Além disso, é crucial reconhecer os sinais de superaquecimento: tontura, náusea, pele muito seca e quente, confusão mental e pulso acelerado. Ao menor sintoma, deve-se buscar imediatamente um local fresco e assistência médica.

Vivendo com ictiose

Apesar dos desafios, muitos pacientes levam uma vida ativa com o manejo adequado. Alberto Gomez, por exemplo, adaptou sua rotina: "Dou aulas pela manhã e evito atividades ao ar livre à tarde. Uso chapéu e carrego um borrifador com água termal para refrescar a pele".

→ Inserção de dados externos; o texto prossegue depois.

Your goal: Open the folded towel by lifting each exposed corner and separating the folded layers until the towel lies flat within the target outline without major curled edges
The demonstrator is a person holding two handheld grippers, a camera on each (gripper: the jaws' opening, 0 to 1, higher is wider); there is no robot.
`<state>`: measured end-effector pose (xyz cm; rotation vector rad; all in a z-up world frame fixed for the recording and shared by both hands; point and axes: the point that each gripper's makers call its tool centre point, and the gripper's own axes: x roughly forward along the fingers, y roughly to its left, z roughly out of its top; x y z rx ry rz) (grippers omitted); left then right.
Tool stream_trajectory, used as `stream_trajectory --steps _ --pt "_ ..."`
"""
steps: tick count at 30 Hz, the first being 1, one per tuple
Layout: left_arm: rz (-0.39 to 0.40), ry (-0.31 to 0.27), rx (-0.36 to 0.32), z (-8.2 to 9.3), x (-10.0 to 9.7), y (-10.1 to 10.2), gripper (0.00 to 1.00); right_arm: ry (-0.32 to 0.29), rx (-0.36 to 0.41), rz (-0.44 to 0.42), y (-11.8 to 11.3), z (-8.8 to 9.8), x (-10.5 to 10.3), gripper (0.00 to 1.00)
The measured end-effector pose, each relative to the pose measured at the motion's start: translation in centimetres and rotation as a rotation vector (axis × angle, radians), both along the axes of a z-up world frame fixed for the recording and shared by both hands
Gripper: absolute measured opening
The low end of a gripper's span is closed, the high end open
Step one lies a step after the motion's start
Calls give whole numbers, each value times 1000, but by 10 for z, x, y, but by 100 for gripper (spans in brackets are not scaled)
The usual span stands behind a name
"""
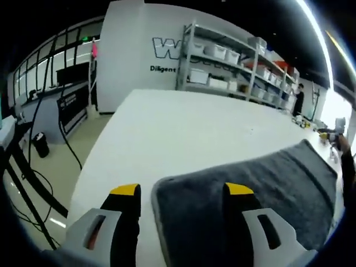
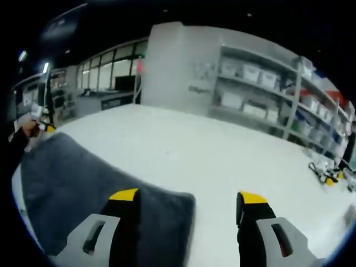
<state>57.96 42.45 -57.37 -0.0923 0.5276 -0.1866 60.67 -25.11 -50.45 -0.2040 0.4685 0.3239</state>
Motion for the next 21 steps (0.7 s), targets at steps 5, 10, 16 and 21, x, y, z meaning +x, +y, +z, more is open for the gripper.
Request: stream_trajectory --steps 5,10,16,21 --pt "-7 6 0 -2 3 -6 50 16 4 2 6 -21 17 63" --pt "-6 21 7 -5 6 -3 46 54 -7 11 6 -45 25 56" --pt "9 35 24 -7 4 5 38 95 -44 17 -2 -59 31 46" --pt "6 44 36 -4 2 6 36 75 -59 -17 -15 -55 41 35"
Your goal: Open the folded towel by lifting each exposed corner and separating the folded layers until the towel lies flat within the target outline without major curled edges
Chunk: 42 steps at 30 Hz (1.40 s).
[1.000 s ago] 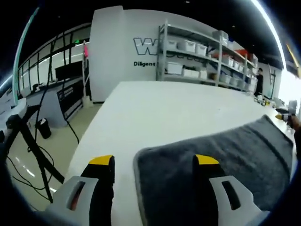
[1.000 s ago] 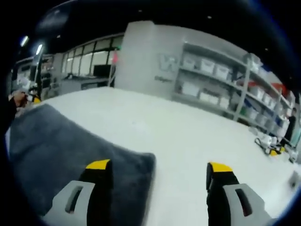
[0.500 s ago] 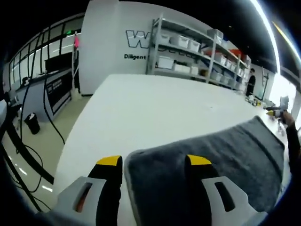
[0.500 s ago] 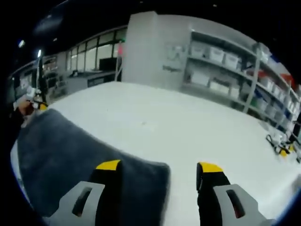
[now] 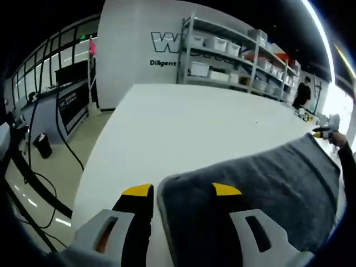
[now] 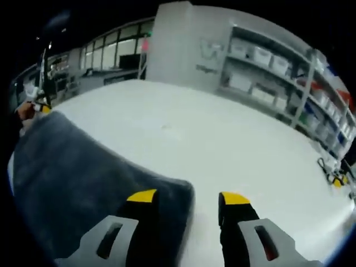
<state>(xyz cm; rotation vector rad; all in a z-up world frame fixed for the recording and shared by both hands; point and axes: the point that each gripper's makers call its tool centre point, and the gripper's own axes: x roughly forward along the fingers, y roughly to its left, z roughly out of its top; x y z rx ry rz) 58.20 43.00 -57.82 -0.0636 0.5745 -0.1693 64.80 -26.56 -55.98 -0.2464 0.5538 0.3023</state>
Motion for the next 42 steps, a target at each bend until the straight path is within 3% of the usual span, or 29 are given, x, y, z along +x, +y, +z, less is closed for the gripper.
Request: stream_trajectory --steps 2,5,9,16,18,26,28,33,37,42 --pt "-8 4 -7 -1 1 -3 34 24 60 2 2 -7 2 30" --pt "2 12 -4 -6 5 1 32 70 96 10 10 -20 -6 31" --pt "20 29 -17 -10 11 11 31 80 71 13 14 -21 -8 31" --pt "14 51 15 -19 15 7 29 100 58 17 10 -24 -6 32" --pt "-22 47 41 -21 15 3 26 108 48 19 11 -31 -7 31" --pt "-28 39 55 -20 17 1 10 96 35 33 12 -42 -8 1" --pt "-37 39 37 -19 16 -1 5 92 42 32 12 -42 -8 0" --pt "-25 42 21 -19 19 3 4 81 48 21 12 -43 -5 0" --pt "-59 28 66 -18 19 1 2 70 51 4 8 -44 -4 0" --pt "-52 35 51 -19 22 7 2 71 54 6 9 -44 -5 0"
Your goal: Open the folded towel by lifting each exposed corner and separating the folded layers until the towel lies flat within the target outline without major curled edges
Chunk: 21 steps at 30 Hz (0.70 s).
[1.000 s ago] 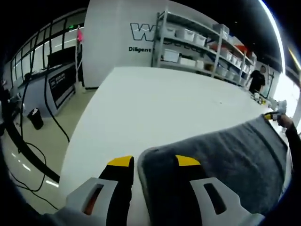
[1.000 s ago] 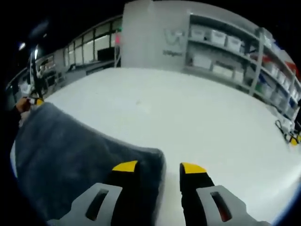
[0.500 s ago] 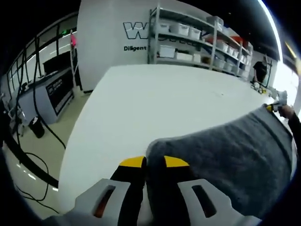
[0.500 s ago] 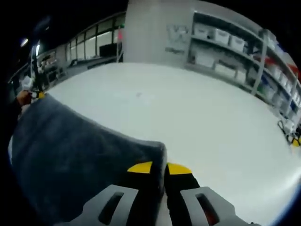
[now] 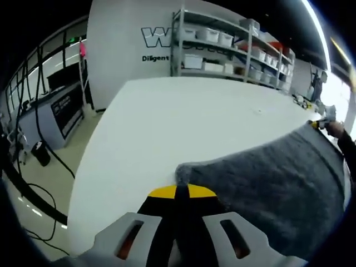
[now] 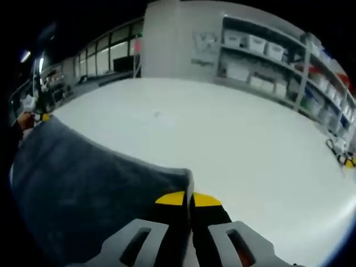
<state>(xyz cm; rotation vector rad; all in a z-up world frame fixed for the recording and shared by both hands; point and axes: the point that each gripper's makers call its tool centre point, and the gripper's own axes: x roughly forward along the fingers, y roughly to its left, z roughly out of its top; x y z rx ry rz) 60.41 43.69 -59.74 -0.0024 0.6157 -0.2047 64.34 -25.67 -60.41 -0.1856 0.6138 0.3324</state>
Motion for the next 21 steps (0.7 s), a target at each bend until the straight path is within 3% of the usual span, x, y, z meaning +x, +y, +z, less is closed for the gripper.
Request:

Organizações de apoio, como a Associação Brasileira de Ictiose (ABRICTI), oferecem orientação e promovem campanhas de conscientização. "Nosso objetivo é informar a sociedade e os profissionais de saúde sobre os riscos específicos que o calor impõe a esses pacientes", afirma Carla Oliveira, presidente da ABRICTI.

Com o aumento das temperaturas globais, a atenção a doenças raras como a ictiose torna-se ainda mais urgente. O conhecimento sobre a condição e a adoção de medidas preventivas podem salvar vidas.